I began this analysis by quoting Card on how we personalize fictions. For me, I brought to Alice a fairly weighty argument with my mother about my own Unresolved Childhood Issues, a complex, tangled net of academic problems surrounding my own Edison Trait child, a touch of the stomach flu, major sleep deprivation and a life recently lived in perpetual fortissimo. To watch Alice through that lens was only natural.

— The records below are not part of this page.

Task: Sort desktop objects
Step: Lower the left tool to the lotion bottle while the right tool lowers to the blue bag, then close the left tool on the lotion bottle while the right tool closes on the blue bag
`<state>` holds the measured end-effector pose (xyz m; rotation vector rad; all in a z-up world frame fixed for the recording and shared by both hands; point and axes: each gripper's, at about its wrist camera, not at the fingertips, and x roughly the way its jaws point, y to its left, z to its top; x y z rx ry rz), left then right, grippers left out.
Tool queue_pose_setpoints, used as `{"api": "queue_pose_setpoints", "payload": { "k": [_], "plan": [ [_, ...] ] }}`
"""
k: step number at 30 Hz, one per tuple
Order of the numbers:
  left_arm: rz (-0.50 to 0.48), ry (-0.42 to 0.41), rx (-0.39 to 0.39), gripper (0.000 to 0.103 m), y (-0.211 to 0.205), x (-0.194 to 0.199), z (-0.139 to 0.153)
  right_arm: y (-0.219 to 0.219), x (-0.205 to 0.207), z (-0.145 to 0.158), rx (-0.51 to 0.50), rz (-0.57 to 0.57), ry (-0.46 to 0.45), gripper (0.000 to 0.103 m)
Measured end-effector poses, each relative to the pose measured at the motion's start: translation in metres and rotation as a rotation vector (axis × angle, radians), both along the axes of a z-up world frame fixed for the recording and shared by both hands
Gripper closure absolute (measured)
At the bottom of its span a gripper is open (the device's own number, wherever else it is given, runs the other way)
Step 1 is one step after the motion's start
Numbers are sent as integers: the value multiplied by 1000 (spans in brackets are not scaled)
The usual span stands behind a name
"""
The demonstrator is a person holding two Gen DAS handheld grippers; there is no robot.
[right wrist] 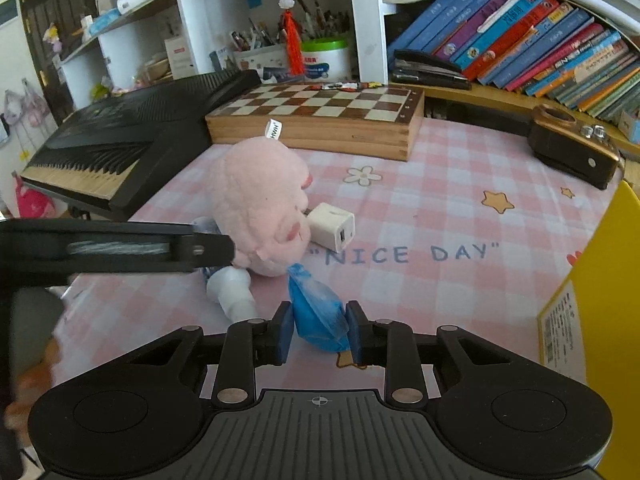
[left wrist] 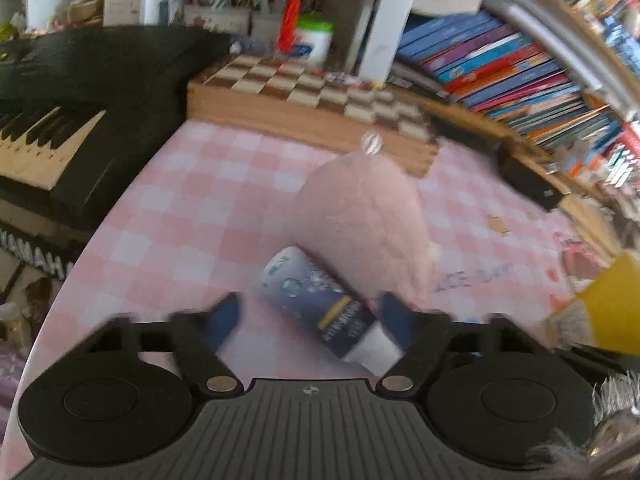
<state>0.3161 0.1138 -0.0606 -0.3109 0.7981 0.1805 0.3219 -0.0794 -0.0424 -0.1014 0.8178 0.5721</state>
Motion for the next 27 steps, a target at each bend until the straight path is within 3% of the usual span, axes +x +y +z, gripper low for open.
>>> {"api": "queue_pose_setpoints", "payload": {
  "k": [2,5,8,13,17,27],
  "plan": [
    [4,11,4,50,-1,7,-2,-1,0,0,3,2,4,76],
    [-20,26,48,52,-7,16,-4,-1,0,0,3,9,5,76],
    [-41,47,43,52,-10,22,-10,0,0,-1,0,16,5,76],
    [-118,51,156,54,-26,23,-14,0,3,-4,-14,14,7,76],
    [-127,39,193,71,-24,21,-15,4,8,-11,-36,7,22,76],
    [-101,-24,76,72,-7,-16,6,2,-5,3,-15,35,-30,79]
  ]
}}
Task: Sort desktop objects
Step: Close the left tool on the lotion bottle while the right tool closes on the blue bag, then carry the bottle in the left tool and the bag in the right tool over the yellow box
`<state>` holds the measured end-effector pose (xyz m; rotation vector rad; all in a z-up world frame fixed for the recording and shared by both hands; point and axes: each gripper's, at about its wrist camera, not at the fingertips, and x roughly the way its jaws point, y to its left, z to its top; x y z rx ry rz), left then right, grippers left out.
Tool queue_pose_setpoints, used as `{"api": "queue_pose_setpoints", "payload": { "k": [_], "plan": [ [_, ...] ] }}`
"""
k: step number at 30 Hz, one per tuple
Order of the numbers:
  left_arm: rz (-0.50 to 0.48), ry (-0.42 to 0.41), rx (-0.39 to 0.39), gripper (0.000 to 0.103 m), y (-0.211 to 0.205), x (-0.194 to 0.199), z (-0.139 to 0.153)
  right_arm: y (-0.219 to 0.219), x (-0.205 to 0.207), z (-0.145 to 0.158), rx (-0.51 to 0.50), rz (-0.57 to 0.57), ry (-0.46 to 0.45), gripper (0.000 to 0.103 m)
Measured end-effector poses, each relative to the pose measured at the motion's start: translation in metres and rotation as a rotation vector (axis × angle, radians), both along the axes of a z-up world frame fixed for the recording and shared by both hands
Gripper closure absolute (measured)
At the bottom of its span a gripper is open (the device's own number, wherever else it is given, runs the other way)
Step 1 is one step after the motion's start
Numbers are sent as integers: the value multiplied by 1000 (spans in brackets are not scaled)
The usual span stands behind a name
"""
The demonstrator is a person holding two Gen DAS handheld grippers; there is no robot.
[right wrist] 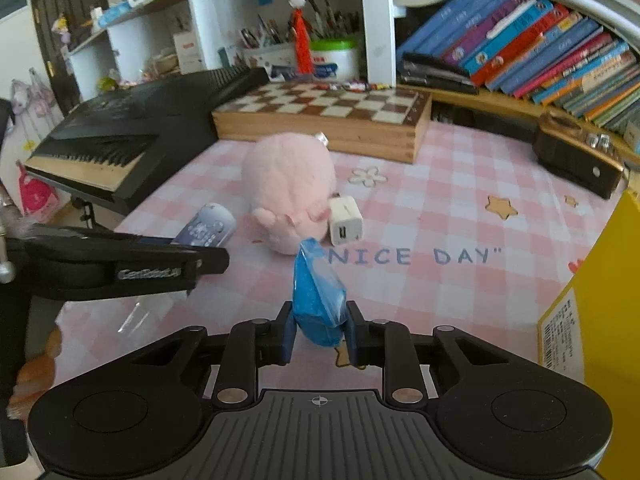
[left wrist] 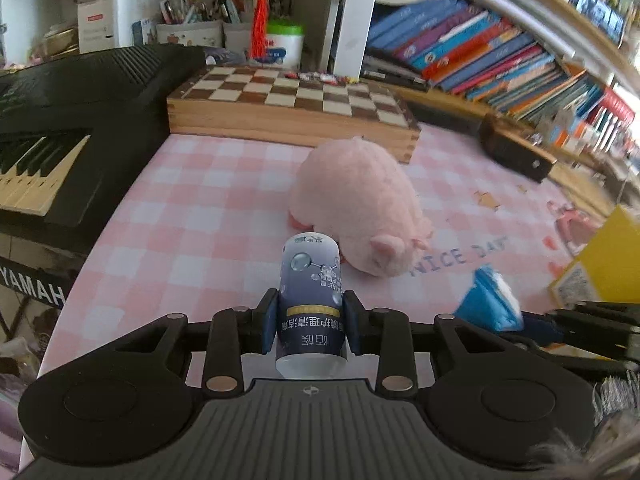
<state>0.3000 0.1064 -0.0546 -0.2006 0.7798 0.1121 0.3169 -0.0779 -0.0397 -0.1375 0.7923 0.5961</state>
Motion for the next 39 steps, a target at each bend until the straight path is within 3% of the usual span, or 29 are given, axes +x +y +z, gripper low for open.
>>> {"api": "queue_pose_setpoints", "payload": {
  "k": [18,25,39],
  "plan": [
    [-48,-105,-116,72,-8,-87,47,-20,-51,36,49,-41,-40,79],
    [-75,-142,-125,72,-12,-119,59,-29,-80,48,54,-53,-60,79],
    [-128,-167,-149,72,-14,-184,67,-38,-147,51,65,-104,-17,79]
  ]
}}
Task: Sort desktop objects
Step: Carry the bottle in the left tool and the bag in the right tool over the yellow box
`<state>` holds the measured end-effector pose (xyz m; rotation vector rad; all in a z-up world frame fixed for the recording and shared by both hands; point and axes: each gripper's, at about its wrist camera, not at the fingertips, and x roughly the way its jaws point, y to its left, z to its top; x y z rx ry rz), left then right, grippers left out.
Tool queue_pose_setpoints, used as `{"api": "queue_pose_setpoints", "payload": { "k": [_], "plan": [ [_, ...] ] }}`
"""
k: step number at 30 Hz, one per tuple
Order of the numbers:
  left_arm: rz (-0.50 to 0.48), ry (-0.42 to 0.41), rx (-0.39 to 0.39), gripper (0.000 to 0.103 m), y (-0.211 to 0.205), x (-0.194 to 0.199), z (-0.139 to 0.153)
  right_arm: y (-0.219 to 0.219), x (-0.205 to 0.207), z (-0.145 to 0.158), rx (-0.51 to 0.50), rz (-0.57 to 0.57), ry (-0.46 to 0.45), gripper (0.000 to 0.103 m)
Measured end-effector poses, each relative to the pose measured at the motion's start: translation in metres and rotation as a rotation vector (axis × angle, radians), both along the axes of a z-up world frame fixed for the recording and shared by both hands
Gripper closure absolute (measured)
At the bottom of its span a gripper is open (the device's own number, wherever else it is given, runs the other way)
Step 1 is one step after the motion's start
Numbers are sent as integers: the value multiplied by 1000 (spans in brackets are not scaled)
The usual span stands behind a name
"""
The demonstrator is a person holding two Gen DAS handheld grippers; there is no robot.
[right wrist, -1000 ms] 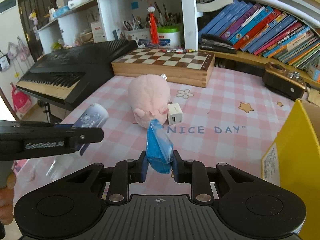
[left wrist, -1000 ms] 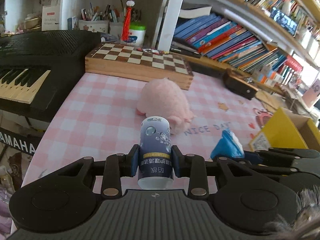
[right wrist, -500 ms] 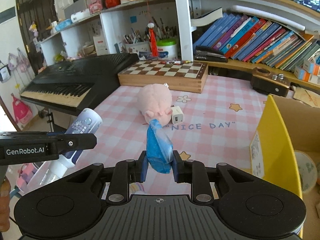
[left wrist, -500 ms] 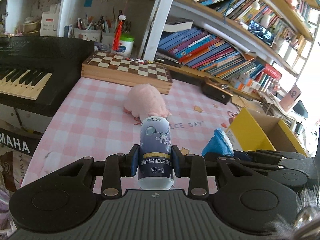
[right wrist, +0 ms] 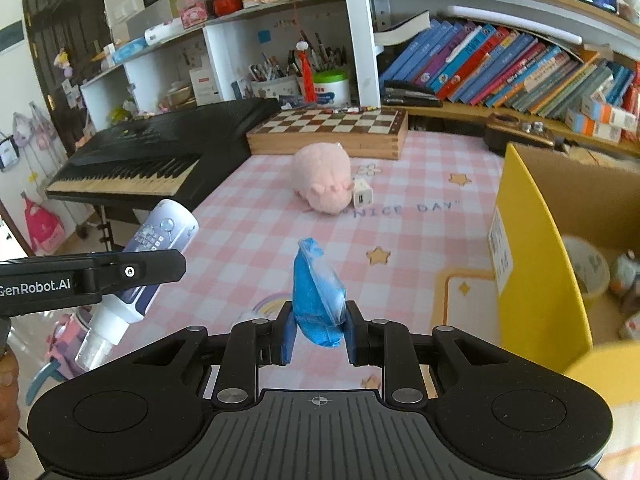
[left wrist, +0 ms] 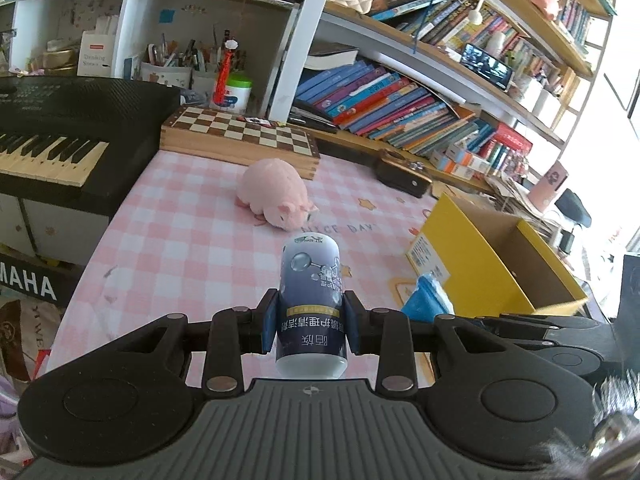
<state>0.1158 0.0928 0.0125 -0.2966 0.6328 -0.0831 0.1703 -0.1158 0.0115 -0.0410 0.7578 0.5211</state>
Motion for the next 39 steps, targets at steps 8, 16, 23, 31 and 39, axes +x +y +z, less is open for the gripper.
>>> {"api": "queue_pose_setpoints", "payload": {
  "k": [8,16,23,31,39],
  "plan": [
    [-46,-4,-11,72,-6,-38,0,-6,-42,2,2,-38,-3,79],
    [-98,-2,-32,72,-13,-69,-1,-15,-78,2,10,-83,-4,79],
    [-159,-8,-39,72,-24,-86,-1,-29,-104,3,14,-149,-1,79],
    [-246,-13,-39,72,-43,-88,-1,-44,-122,4,-1,-227,-7,79],
    [-360,-4,-50,72,-69,-78,-4,-70,-135,3,-14,-337,6,79]
  ]
}}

I didn't need to be wowed by special effects or tantalized by a complex philosophical premise. I needed a more mellow adagio; a movement characterized by a less technically profound score, but gentler on the ears, more soothing to the soul. Alice provided a nice diversion. Sure, mistakes were made. But as the Deep Space Nine fan who enjoyed a lot of "lesser" episodes (The Sound of Her Voice, Looking for Par'Mach In All the Wrong Places, Wrongs Darker than Death or Night, Sons and Daughters) that I was able to overlook the burrs beneath this episode's saddle shouldn't surprise anyone. Sometimes, you want crème brulee, sometimes you want a hot fudge sundae from Dairy Queen. This particular week, I didn't need a hoity-toity, nose in the air episode to be happy. Sue me J

Alice won't win any awards for breathtaking originality or stunning storytelling. For me, it was the story of a boy and a girl and how it took a walk on the wild side to make them see that "home" wasn't somewhere over the rainbow (or into the Particle Fountain as it were). But that their heart's deepest desires could be found right in front of them. Tom and B'Elanna wore the ruby slippers; they simply didn't know how to use them.

So yeah. I liked it. Barge of the Dead holds the number one spot on my Season Six chart but I'll always have a soft spot for "Alice."